Una farmacéutica iraní vende medicamentos tras una lámina de plástico para protegerse del contagio, en Teherán. EFE

Salud | Vida Sana

Certezas y dudas sobre la transmisión aérea del coronavirus

Es considerada por muchos expertos como la principal vía de transmisión pese a la reticencia de la Organización Mundial de la Salud (OMS)

La transmisión aérea es para muchos científicos la principal vía de transmisión del coronavirus. Las teorías que justifican de esta manera el poder de propagación del SARS-CoV-2, son cada vez más numerosas.

Según estos expertos, el contagio se produce cuando emitimos partículas cargadas de virus al hablar, respirar o toser. La dimensión tan reducida de estos aerosoles hace que floten en el aire en lugar de caer directamente al suelo, como las gotículas, por lo pueden recorrer los más de 1,5 metros de la distancia de seguridad.

¿Qué dicen la OMS y el CDC?

La Organización Mundial de la Salud (OMS) reconoció evidencias sobre la transmisión aérea, aunque las consideró insuficientes para atribuirle un valor mayor. El organismo médico acepta la transmisión por fomites, cuando tocamos superficies o personas contagiadas y después nos tocamos los ojos, la nariz o la boca.

239 científicos reclamaron el pasado julio a la OMS la aceptación de la transmisión por aerosoles del Covid-19 a través de una carta. Además, consideran necesarios los purificadores de aire, ya que el contagio se produce especialmente en interiores con poca ventilación.

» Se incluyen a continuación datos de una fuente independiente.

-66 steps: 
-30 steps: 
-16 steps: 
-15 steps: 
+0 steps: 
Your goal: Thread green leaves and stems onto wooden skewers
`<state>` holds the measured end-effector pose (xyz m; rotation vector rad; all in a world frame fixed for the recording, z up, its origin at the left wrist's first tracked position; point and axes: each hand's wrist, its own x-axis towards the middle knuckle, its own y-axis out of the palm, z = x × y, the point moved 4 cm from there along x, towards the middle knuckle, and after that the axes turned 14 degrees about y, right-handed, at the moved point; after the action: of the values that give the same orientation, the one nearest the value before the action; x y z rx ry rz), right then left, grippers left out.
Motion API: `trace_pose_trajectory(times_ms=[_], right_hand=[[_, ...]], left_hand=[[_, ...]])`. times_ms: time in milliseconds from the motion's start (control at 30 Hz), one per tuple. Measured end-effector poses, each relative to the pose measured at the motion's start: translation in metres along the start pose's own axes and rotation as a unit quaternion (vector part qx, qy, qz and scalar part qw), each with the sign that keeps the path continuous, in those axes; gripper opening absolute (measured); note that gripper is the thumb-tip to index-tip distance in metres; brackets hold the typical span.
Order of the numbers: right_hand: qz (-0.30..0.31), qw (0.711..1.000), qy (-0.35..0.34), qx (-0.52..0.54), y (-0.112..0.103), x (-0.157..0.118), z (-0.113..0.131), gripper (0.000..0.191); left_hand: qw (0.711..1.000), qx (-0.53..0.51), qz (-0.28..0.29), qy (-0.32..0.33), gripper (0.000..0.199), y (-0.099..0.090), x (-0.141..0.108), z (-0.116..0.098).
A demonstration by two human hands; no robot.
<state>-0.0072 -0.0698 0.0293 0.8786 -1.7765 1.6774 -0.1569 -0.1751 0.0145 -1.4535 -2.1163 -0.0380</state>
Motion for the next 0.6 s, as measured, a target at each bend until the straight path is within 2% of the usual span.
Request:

El CDC apuntó «por error» a los aerosoles como principal vía de contagio

Esta semana, el Centro para el Control y la Prevención de Enfermedades (CDC) de EEUU apuntó en su guía sobre el coronavirus a los aerosoles como principal vía de contagio de coronavirus. Apenas 24 horas después, indicaba que se publicó por error «Una versión preliminar de los cambios propuestos a estas recomendaciones».

El comunicado original, ya borrado, reconocía «una creciente evidencia» de que las partículas infectadas pueden permanecer suspendidas en el aire y desplazarse hasta llegar a otras personas. También proponía el uso de los purificadores para limpiar el aire de los espacios interiores, como los científicos que plantean esta teoría.

Si la línea de pensamiento de los aerosoles es acertada, la seguridad que con la que se habla de ciertas actividades quedará invalidada. Lugares como colegios o determinados establecimientos cumplen todos los requisitos para que se de la transmisión.

Evidencias científicas

José Luis Jiménez, profesor de Química en la Universidad de Colorado Boulder, es uno de los investigadores referencia sobre la transmisión aérea por aerosoles. Hace hincapié en la importancia de los aerosoles como vía de transmisión, tanto en sus encuentros digitales como en su cuenta personal de Twitter.

Jímenez señala a los purificadores de aire como arma para combatir el virus en interiores. Sus compañeros de la Universidad de Colorado Boulder Sophie Kirkman, John Zhai, Shelly L. Miller apuntan en la misma dirección y, en su estudio Effectiveness of Air Cleaners for Removal of Virus-Containing, analizan el funcionamiento de estos filtros a la hora de purificar el aire y mantenerlo libre de contaminantes.

Cómo afecta el clima al coronavirus

La llegada del estío vino acompañada de cierta relajación en la lucha contra el coronavirus. «El aumento de las temperaturas debilita al virus » fue una de las afirmaciones más repetidas entre la población. Así como eso es cierto, también lo es que hay otros factores climáticos que favorecen la transmisión de Covid-19.

El artículo Impacto del clima en la supervivencia del coronavirus en el aire de Talib Dbouk y Dimitris Drikakis recién publicado en la revista Physics of Fluids, explica cómo favorece la humedad relativa y la velocidad del viento al patógeno.

Las principales conclusiones de este análisis sostienen que con humedad relativa la distancia de viaje y la concentración de la nube de gotas es significativa incluso a altas temperaturas. Asimismo, las bajas temperaturas y las altas velocidades del viento ayudan al virus a sobrevivir. Sumidos en el otoño y con el invierno como siguiente parada, aumenta la preocupación por la fuerza de la temida segunda ola.